• Task item: When the string "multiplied" is part of a line below, that line should be copied.

= = = = = = =

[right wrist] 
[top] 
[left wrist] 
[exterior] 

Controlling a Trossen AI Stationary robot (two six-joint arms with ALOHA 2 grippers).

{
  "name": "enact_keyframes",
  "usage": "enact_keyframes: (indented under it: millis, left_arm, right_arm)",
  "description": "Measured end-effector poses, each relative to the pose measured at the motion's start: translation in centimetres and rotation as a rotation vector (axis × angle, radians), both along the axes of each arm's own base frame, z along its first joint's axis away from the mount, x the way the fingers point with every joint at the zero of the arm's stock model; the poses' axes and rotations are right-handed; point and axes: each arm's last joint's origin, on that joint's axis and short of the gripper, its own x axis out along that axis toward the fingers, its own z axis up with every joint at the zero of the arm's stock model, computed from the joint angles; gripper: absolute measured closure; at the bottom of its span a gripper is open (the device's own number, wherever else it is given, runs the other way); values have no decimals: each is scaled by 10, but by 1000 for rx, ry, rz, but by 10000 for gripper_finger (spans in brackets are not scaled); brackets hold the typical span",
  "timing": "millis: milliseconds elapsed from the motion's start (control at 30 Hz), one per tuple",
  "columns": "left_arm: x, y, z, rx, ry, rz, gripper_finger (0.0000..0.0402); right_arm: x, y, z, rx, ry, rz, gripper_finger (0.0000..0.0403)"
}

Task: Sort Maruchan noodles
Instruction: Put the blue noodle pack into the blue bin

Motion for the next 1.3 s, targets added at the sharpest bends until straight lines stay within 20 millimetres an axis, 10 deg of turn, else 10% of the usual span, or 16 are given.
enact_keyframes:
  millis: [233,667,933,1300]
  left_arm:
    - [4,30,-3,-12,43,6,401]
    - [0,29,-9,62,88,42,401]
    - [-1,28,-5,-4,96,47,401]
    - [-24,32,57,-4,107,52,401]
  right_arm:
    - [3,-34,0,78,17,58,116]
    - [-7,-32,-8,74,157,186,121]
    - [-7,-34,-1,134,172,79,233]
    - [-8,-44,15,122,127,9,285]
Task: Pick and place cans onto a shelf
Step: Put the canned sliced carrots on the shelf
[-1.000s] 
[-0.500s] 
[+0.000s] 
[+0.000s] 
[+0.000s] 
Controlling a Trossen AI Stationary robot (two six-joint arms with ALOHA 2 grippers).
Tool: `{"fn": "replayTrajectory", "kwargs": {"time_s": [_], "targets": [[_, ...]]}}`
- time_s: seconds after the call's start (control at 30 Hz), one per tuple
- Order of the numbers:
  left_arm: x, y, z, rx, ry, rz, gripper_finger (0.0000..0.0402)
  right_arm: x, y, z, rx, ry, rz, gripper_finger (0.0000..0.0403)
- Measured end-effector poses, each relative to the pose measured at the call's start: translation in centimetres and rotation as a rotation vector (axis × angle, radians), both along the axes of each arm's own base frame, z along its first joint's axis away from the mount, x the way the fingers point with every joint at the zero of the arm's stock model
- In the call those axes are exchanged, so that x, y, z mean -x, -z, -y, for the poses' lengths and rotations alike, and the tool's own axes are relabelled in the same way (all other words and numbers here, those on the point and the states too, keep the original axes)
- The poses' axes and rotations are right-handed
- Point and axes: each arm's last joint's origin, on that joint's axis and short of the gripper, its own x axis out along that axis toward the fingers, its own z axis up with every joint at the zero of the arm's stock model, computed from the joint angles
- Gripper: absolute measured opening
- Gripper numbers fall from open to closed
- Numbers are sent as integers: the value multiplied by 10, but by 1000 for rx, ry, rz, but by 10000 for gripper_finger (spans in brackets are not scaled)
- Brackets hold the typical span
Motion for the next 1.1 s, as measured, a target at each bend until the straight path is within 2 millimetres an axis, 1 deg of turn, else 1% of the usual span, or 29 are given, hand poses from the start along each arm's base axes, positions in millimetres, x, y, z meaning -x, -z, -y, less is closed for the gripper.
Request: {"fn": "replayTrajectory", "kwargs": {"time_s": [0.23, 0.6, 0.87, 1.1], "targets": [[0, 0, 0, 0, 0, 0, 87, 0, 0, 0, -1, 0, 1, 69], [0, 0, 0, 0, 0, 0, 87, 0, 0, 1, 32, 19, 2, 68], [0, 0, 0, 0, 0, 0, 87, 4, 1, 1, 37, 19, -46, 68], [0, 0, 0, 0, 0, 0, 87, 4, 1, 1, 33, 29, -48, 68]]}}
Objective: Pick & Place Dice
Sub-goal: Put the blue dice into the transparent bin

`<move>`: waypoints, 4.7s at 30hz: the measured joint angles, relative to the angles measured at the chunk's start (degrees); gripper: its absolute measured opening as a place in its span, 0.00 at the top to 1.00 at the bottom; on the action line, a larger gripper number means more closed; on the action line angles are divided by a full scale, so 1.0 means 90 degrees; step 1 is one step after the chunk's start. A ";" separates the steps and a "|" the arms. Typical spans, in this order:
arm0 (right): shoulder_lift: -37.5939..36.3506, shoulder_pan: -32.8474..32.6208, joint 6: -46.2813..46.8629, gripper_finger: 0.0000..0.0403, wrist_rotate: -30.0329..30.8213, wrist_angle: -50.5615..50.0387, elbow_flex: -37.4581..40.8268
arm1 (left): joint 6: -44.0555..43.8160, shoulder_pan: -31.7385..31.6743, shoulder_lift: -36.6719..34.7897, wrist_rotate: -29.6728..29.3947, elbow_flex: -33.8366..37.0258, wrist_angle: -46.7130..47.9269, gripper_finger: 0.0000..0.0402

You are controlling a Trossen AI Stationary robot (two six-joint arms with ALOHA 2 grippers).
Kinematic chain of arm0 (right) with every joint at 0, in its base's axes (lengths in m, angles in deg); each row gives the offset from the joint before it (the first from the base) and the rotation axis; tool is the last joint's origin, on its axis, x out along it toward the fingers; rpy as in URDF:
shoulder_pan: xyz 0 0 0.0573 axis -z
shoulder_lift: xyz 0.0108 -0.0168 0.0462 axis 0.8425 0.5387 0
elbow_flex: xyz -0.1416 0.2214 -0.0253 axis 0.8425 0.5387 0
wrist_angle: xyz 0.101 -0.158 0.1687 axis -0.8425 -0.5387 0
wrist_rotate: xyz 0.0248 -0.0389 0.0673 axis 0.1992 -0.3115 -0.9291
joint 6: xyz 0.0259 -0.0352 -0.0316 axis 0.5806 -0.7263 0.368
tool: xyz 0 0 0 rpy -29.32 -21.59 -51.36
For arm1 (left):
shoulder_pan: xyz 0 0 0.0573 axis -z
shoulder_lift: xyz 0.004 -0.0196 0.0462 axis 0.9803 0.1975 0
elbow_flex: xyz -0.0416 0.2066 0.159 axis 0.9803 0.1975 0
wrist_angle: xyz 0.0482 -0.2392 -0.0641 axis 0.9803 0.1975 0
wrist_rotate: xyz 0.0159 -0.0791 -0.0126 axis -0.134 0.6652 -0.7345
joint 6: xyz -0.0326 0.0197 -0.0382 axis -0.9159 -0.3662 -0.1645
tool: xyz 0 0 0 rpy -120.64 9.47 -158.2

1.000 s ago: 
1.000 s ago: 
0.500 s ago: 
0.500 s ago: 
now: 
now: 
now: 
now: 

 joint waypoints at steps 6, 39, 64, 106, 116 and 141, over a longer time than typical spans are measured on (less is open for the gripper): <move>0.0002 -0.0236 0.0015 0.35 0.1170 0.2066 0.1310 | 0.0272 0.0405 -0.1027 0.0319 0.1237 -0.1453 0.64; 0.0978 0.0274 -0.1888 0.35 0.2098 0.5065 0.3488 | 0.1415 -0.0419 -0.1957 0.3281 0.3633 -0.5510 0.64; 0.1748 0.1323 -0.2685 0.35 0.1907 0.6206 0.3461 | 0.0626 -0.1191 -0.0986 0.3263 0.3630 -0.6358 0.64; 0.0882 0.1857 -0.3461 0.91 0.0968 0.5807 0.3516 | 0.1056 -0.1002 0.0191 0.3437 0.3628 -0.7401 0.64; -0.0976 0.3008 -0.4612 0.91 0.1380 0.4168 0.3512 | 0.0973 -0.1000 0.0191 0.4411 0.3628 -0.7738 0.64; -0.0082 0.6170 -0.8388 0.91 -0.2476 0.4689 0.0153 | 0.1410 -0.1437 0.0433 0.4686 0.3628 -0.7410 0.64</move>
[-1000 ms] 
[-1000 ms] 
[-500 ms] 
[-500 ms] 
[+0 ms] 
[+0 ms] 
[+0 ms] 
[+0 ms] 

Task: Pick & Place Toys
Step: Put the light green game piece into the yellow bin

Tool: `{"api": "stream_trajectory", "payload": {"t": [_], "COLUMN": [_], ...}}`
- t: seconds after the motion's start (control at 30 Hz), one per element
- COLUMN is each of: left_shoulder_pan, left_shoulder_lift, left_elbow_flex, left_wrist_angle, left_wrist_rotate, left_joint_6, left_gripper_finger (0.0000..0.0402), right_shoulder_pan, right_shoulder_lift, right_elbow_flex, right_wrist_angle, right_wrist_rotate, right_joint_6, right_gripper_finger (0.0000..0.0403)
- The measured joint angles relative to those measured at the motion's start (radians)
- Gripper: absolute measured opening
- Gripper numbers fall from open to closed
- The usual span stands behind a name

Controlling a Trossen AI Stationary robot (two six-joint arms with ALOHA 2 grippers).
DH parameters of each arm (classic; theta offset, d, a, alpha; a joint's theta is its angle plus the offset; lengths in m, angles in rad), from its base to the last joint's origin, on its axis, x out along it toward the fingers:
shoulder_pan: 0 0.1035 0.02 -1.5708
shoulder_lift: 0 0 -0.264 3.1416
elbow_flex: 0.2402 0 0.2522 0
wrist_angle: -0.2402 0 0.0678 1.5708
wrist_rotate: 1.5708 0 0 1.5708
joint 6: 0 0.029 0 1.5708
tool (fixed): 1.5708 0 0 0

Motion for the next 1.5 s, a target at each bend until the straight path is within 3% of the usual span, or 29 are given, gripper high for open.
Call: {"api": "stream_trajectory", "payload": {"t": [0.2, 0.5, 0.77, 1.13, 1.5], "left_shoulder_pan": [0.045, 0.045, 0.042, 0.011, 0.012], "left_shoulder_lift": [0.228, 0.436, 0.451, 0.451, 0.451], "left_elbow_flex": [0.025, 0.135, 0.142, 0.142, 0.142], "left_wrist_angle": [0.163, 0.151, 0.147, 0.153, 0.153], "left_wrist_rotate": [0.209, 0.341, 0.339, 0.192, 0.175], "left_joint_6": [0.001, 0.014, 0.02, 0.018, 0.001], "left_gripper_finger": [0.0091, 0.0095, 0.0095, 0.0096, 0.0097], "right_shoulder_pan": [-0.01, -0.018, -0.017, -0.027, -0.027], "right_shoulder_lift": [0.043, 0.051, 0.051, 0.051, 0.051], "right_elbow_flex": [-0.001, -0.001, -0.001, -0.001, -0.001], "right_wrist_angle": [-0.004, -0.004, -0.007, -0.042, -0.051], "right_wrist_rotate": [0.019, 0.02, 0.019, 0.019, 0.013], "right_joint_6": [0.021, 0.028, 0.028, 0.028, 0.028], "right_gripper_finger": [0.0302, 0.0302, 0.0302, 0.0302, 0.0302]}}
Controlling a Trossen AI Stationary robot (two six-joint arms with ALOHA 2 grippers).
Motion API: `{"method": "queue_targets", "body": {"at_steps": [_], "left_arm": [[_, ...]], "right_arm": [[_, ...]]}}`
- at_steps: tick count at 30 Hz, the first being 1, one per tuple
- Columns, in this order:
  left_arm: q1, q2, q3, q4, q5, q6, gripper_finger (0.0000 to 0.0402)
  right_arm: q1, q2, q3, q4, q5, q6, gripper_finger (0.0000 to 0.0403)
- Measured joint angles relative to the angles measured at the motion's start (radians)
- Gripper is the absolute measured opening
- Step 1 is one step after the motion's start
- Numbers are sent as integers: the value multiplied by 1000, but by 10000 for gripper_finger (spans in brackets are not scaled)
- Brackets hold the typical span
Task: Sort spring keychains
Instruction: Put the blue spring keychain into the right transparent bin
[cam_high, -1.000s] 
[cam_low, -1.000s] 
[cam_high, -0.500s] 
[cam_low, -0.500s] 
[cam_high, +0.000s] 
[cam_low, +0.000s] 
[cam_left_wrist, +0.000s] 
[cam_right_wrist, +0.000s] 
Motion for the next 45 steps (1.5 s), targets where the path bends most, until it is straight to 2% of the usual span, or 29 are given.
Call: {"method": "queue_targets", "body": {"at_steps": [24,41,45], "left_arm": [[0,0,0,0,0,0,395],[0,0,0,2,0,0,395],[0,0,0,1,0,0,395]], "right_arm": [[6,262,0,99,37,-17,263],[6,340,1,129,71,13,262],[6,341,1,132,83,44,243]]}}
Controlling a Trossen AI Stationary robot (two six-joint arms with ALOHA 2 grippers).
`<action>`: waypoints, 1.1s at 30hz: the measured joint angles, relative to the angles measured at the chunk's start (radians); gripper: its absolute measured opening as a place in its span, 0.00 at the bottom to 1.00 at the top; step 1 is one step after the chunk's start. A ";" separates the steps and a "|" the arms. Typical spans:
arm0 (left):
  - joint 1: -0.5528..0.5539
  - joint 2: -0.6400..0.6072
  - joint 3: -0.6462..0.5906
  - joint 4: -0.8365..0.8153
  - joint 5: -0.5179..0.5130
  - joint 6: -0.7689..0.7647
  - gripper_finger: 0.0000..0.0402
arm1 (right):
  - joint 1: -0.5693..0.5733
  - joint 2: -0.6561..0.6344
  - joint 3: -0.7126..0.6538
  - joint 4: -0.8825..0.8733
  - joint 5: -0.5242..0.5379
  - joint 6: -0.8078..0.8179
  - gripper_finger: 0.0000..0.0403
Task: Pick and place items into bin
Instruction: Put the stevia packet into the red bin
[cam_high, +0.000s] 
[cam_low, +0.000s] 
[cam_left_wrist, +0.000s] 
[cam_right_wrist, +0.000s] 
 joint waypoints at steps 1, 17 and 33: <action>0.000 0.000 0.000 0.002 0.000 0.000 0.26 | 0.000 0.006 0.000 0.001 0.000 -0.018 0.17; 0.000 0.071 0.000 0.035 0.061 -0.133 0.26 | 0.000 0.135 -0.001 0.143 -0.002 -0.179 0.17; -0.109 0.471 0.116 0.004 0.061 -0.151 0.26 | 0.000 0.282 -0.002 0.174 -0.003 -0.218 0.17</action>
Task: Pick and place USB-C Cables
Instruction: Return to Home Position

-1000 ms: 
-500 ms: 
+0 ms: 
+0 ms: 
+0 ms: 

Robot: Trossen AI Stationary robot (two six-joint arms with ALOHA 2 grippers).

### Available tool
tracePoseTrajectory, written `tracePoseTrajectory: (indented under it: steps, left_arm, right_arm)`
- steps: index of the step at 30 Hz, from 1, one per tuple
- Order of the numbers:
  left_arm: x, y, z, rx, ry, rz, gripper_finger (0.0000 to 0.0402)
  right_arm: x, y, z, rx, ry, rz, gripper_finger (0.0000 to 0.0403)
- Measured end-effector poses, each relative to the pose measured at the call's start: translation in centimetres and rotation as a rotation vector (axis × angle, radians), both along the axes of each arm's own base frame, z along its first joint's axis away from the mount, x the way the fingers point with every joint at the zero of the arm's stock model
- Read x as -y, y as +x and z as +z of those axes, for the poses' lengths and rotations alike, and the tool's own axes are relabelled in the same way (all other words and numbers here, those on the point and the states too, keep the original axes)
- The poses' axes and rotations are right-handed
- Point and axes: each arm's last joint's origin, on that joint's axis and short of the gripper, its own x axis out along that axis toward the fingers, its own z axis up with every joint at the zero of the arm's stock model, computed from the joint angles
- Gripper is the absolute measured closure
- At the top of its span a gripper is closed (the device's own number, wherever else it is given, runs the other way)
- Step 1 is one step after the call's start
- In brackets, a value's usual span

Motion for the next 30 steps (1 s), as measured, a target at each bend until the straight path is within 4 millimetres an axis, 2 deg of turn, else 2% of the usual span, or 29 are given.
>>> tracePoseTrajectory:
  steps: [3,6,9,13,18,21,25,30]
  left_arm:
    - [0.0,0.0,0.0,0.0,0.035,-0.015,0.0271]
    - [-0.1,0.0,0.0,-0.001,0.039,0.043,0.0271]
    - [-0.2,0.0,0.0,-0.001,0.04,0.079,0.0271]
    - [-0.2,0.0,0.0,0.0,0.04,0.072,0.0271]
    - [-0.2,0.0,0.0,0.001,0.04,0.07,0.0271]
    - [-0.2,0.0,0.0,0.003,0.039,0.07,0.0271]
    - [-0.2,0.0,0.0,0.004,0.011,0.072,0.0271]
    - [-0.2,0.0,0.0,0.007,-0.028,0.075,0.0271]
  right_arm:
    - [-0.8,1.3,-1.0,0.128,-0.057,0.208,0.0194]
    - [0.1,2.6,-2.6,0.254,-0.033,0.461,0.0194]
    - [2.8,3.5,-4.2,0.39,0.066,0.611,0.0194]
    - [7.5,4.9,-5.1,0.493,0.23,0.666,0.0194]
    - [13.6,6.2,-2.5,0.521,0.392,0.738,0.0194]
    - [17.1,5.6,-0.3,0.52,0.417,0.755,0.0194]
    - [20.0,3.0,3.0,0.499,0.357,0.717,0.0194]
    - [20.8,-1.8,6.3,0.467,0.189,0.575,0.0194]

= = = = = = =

• Written solution:
- Numbers are sent as integers: the value multiplied by 10, but by 1000 for rx, ry, rz, but by 10000 for gripper_finger (spans in brackets are not scaled)
- Numbers are sent as integers: the value multiplied by 1000, but by 10000 for gripper_finger (spans in brackets are not scaled)

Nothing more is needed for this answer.